» Provided information
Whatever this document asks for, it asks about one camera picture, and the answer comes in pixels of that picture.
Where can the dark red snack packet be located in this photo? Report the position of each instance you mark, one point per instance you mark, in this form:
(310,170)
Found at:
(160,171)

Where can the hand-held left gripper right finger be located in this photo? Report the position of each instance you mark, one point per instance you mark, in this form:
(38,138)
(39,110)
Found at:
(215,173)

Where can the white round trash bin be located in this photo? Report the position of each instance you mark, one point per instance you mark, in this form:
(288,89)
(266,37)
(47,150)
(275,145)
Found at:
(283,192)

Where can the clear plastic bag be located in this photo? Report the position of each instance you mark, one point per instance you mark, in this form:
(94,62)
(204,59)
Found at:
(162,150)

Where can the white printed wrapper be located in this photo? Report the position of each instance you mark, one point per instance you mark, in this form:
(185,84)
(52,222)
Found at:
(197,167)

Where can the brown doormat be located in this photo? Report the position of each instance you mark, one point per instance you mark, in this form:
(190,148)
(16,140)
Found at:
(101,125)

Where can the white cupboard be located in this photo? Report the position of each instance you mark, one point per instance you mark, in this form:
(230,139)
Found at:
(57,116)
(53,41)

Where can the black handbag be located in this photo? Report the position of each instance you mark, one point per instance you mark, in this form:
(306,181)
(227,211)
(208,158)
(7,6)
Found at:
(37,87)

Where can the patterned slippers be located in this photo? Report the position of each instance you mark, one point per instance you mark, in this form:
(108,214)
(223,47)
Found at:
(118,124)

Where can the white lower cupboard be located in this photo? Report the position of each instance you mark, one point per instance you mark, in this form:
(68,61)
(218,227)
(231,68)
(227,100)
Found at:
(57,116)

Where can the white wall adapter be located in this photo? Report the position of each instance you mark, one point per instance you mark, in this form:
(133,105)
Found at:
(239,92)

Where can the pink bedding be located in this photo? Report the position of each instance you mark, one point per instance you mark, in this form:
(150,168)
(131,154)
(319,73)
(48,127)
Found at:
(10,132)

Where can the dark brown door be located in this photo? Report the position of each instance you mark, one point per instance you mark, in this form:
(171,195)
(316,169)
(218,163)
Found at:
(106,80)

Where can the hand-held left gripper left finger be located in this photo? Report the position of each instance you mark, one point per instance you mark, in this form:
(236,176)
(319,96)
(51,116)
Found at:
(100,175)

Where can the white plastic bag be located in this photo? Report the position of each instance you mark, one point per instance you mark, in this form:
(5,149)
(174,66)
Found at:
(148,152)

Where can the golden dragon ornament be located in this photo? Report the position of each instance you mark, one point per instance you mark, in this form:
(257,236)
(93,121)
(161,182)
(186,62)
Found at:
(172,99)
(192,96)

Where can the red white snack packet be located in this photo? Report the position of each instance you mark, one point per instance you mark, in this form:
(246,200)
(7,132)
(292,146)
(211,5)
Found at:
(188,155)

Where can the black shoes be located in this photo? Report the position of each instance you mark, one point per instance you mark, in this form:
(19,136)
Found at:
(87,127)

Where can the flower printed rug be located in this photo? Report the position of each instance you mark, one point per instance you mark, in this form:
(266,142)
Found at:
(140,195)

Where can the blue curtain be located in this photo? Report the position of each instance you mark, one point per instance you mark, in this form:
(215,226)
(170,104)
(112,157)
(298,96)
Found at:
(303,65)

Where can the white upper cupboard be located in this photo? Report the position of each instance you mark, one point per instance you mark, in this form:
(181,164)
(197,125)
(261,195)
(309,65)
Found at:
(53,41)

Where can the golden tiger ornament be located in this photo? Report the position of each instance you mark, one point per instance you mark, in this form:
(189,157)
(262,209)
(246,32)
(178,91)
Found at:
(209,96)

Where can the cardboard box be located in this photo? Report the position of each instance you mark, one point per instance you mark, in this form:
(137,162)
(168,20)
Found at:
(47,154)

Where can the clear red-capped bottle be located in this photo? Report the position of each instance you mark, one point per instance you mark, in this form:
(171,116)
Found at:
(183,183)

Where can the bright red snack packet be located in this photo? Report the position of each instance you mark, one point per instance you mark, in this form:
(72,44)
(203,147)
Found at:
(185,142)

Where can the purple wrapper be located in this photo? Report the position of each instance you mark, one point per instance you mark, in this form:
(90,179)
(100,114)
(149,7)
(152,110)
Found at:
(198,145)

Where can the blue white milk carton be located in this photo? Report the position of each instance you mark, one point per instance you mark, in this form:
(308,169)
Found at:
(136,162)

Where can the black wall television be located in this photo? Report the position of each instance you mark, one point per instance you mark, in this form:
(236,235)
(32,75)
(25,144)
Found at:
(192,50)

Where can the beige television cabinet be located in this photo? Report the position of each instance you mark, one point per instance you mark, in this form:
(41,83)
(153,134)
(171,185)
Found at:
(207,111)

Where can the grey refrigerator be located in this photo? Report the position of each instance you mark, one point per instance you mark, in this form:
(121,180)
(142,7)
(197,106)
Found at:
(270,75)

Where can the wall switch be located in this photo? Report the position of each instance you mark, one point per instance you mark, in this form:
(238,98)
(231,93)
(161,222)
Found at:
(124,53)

» What is needed
Give back every line of the data exactly as it was written.

» Worked solution
Whatever this document asks for, it asks about one camera picture, and the answer comes in pixels of that picture.
Where can the dark red snack packet be located in this photo? Report the position of each instance you mark, one point per instance you mark, in this form:
(310,170)
Found at:
(160,171)

Where can the hand-held left gripper right finger be located in this photo? Report the position of each instance you mark, one point per instance you mark, in this form:
(38,138)
(39,110)
Found at:
(215,173)

Where can the white round trash bin be located in this photo? Report the position of each instance you mark, one point per instance you mark, in this form:
(288,89)
(266,37)
(47,150)
(275,145)
Found at:
(283,192)

Where can the clear plastic bag be located in this photo? Report the position of each instance you mark, one point per instance you mark, in this form:
(94,62)
(204,59)
Found at:
(162,150)

Where can the white printed wrapper be located in this photo? Report the position of each instance you mark, one point per instance you mark, in this form:
(185,84)
(52,222)
Found at:
(197,167)

Where can the brown doormat be located in this photo? Report the position of each instance you mark, one point per instance you mark, in this form:
(190,148)
(16,140)
Found at:
(101,125)

Where can the white cupboard be located in this photo? Report the position of each instance you mark, one point per instance you mark, in this form:
(230,139)
Found at:
(57,116)
(53,41)

Where can the black handbag be located in this photo? Report the position of each instance you mark, one point per instance you mark, in this form:
(306,181)
(227,211)
(208,158)
(7,6)
Found at:
(37,87)

Where can the patterned slippers be located in this photo? Report the position of each instance you mark, one point per instance you mark, in this form:
(108,214)
(223,47)
Found at:
(118,124)

Where can the white lower cupboard be located in this photo? Report the position of each instance you mark, one point per instance you mark, in this form:
(68,61)
(218,227)
(231,68)
(227,100)
Found at:
(57,116)

Where can the white wall adapter be located in this photo? Report the position of each instance you mark, one point per instance you mark, in this form:
(133,105)
Found at:
(239,92)

Where can the pink bedding be located in this photo? Report the position of each instance you mark, one point per instance you mark, in this form:
(150,168)
(131,154)
(319,73)
(48,127)
Found at:
(10,132)

Where can the dark brown door be located in this photo? Report the position of each instance you mark, one point per instance you mark, in this form:
(171,195)
(316,169)
(218,163)
Found at:
(106,80)

Where can the hand-held left gripper left finger be located in this photo? Report the position of each instance you mark, one point per instance you mark, in this form:
(236,176)
(319,96)
(51,116)
Found at:
(100,175)

Where can the white plastic bag be located in this photo? Report the position of each instance you mark, one point per instance you mark, in this form:
(5,149)
(174,66)
Found at:
(148,152)

Where can the golden dragon ornament be located in this photo? Report the position of each instance you mark, one point per instance you mark, in this form:
(257,236)
(93,121)
(161,182)
(186,62)
Found at:
(172,99)
(192,96)

Where can the red white snack packet be located in this photo? Report the position of each instance you mark, one point per instance you mark, in this form:
(246,200)
(7,132)
(292,146)
(211,5)
Found at:
(188,155)

Where can the black shoes be located in this photo? Report the position of each instance you mark, one point per instance you mark, in this form:
(19,136)
Found at:
(87,127)

Where can the flower printed rug be located in this photo? Report the position of each instance you mark, one point per instance you mark, in this form:
(266,142)
Found at:
(140,195)

Where can the blue curtain be located in this photo? Report the position of each instance you mark, one point per instance you mark, in this form:
(215,226)
(170,104)
(112,157)
(298,96)
Found at:
(303,65)

Where can the white upper cupboard be located in this photo? Report the position of each instance you mark, one point per instance you mark, in this form:
(181,164)
(197,125)
(261,195)
(309,65)
Found at:
(53,41)

Where can the golden tiger ornament be located in this photo? Report the position of each instance you mark, one point per instance you mark, in this form:
(189,157)
(262,209)
(246,32)
(178,91)
Found at:
(209,96)

Where can the cardboard box be located in this photo? Report the position of each instance you mark, one point per instance you mark, in this form:
(137,162)
(168,20)
Found at:
(47,154)

Where can the clear red-capped bottle be located in this photo? Report the position of each instance you mark, one point per instance you mark, in this form:
(171,116)
Found at:
(183,183)

Where can the bright red snack packet be located in this photo? Report the position of each instance you mark, one point per instance you mark, in this form:
(72,44)
(203,147)
Found at:
(185,142)

Where can the purple wrapper be located in this photo? Report the position of each instance you mark, one point per instance you mark, in this form:
(90,179)
(100,114)
(149,7)
(152,110)
Found at:
(198,145)

Where can the blue white milk carton be located in this photo? Report the position of each instance you mark, one point per instance you mark, in this form:
(308,169)
Found at:
(136,162)

Where can the black wall television be located in this photo? Report the position of each instance you mark, one point per instance you mark, in this form:
(236,235)
(32,75)
(25,144)
Found at:
(192,50)

Where can the beige television cabinet be located in this photo? Report the position of each instance you mark, one point per instance you mark, in this form:
(41,83)
(153,134)
(171,185)
Found at:
(207,111)

Where can the grey refrigerator be located in this photo? Report the position of each instance you mark, one point per instance you mark, in this form:
(121,180)
(142,7)
(197,106)
Found at:
(270,75)

Where can the wall switch be located in this photo? Report the position of each instance you mark, one point per instance you mark, in this form:
(238,98)
(231,93)
(161,222)
Found at:
(124,53)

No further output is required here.